Das Flensburger System - ein EU-Geschäft
Etwa sechs Millionen Euro hat das Kraftfahrtbundesamt in beide Systeme investiert. Deshalb hofft Bronnmann nun auf ein Geschäft mit anderen Staaten der Europäischen Union: "Wir haben das System von vornherein mandantenfähig ausgelegt, sodass wir die Zertifizierung, Personalisierung und Verwaltung der Chipkarten anderen Ländern auch als Dienstleistung anbieten können." Denn für viele kleinere EU-Staaten wie Malta oder die baltischen Länder würde es sich kaum lohnen, eine eigene Infrastruktur aufzubauen. Mit einigen Ländern gebe es bereits erste Kontakte.

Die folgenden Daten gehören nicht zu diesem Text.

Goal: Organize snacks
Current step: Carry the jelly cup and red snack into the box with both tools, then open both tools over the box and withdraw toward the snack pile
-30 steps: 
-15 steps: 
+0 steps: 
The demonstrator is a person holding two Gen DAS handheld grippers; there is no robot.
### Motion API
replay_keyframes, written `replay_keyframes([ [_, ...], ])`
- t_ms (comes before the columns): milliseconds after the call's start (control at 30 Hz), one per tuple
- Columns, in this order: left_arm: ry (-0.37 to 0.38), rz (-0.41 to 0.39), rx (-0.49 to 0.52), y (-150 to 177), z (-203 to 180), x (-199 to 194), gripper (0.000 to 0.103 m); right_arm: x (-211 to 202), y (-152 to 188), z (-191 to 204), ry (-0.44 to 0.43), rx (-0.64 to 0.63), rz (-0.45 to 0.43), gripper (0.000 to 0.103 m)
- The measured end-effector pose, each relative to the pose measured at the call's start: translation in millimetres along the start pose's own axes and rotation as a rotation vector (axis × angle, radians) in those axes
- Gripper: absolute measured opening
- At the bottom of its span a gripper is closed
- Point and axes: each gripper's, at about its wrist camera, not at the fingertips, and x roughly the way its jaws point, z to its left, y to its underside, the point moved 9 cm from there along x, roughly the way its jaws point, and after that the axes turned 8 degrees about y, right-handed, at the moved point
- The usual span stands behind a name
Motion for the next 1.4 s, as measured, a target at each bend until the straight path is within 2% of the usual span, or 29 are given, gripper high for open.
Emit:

Bronnmann hat keine Zweifel, dass er den Zeitplan einhalten kann: "Wir warten nur noch auf den europäischen Startschuss", sagt er zuversichtlich. Dann werden der Master-Schlüssel und das nationale Zertifikat unter höchsten Sicherheitsvorkehrungen aus Italien abgeholt. Im KBA wird dann das System "scharf" geschaltet, und es können die ersten "richtigen", europaweit gültigen Chipkarten erzeugt werden.